* _EXERCISE INSTRUCTIONS_:
Below are some lines of data. Return all of them as they are.
====== SUPPLIED INFORMATION
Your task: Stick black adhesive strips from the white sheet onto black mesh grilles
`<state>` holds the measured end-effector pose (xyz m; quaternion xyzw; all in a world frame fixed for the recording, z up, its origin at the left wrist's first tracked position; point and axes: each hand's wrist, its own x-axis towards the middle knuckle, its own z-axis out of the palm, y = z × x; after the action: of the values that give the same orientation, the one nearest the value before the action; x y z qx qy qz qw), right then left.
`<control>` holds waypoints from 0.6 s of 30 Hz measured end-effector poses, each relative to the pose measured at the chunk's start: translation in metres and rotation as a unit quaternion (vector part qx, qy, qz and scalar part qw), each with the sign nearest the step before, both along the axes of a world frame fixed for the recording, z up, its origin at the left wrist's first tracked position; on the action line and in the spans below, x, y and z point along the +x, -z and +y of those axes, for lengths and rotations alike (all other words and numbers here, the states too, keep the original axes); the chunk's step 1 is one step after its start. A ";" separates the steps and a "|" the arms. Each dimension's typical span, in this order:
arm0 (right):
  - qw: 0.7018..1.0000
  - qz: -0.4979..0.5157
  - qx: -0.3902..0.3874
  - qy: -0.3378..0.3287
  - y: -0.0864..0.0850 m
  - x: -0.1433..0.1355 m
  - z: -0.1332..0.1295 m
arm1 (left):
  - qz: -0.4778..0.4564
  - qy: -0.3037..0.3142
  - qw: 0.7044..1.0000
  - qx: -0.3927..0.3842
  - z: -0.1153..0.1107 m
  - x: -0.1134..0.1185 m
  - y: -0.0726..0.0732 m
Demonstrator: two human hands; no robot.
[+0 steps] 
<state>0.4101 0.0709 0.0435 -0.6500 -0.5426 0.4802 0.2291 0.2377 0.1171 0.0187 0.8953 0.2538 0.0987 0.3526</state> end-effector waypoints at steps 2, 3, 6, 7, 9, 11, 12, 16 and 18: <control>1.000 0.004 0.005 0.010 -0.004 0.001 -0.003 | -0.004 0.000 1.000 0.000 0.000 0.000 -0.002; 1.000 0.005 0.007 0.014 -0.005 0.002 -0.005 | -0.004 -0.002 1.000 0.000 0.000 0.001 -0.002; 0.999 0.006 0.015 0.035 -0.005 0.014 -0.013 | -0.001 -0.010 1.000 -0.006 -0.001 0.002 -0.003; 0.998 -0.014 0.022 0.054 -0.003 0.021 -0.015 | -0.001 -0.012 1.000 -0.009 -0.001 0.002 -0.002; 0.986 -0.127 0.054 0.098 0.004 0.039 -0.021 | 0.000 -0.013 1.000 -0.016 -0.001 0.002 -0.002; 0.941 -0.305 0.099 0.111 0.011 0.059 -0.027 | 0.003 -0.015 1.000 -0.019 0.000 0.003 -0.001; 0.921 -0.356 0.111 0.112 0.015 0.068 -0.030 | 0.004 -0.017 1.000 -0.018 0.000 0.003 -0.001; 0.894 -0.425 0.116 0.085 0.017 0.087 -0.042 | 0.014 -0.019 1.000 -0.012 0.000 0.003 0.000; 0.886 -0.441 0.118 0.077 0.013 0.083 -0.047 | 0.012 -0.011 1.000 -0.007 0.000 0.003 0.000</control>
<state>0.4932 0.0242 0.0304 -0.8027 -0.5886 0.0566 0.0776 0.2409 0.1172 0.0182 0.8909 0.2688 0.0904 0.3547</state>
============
* _RESULT_:
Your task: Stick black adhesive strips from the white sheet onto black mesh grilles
`<state>` holds the measured end-effector pose (xyz m; quaternion xyzw; all in a world frame fixed for the recording, z up, its origin at the left wrist's first tracked position; point and axes: each hand's wrist, its own x-axis towards the middle knuckle, its own z-axis out of the palm, y = z × x; after the action: of the values that give the same orientation, the one nearest the value before the action; x y z qx qy qz qw), right then left.
`<control>` holds waypoints from 0.6 s of 30 Hz measured end-effector poses, each relative to the pose measured at the chunk's start: translation in metres and rotation as a unit quaternion (vector part qx, qy, qz and scalar part qw), each with the sign nearest the step before, both along the axes of a world frame fixed for the recording, z up, its origin at the left wrist's first tracked position; on the action line and in the spans below, x, y and z point along the +x, -z and +y of those axes, for lengths and rotations alike (all other words and numbers here, the states too, keep the original axes); the chunk's step 1 is one step after its start. A ";" separates the steps and a "|" the arms. Each dimension's typical span, in this order:
arm0 (right):
  - qw: 0.7018..1.0000
  - qz: -0.4979..0.5157
  - qx: -0.3902..0.3874
  - qy: -0.3378..0.3287
  - y: -0.0864..0.0850 m
  - x: -0.1433..0.1355 m
  - z: -0.1332..0.1295 m
arm1 (left):
  - qz: -0.4778..0.4564
  - qy: -0.3037..0.3142
  - qw: 0.7044..1.0000
  - qx: -0.3927..0.3842
  - z: -0.1153..0.1107 m
  - x: -0.1134..0.1185 m
  - y: -0.0726..0.0732 m
Demonstrator: two human hands; no robot.
[+0 steps] 
<state>0.4101 0.0709 0.0435 -0.6500 -0.5426 0.4802 0.2291 0.2377 0.1171 0.0187 0.8953 0.2538 0.0987 0.3526</state> end-effector waypoints at steps 2, 3, 6, 7, 9, 11, 12, 16 and 18: <control>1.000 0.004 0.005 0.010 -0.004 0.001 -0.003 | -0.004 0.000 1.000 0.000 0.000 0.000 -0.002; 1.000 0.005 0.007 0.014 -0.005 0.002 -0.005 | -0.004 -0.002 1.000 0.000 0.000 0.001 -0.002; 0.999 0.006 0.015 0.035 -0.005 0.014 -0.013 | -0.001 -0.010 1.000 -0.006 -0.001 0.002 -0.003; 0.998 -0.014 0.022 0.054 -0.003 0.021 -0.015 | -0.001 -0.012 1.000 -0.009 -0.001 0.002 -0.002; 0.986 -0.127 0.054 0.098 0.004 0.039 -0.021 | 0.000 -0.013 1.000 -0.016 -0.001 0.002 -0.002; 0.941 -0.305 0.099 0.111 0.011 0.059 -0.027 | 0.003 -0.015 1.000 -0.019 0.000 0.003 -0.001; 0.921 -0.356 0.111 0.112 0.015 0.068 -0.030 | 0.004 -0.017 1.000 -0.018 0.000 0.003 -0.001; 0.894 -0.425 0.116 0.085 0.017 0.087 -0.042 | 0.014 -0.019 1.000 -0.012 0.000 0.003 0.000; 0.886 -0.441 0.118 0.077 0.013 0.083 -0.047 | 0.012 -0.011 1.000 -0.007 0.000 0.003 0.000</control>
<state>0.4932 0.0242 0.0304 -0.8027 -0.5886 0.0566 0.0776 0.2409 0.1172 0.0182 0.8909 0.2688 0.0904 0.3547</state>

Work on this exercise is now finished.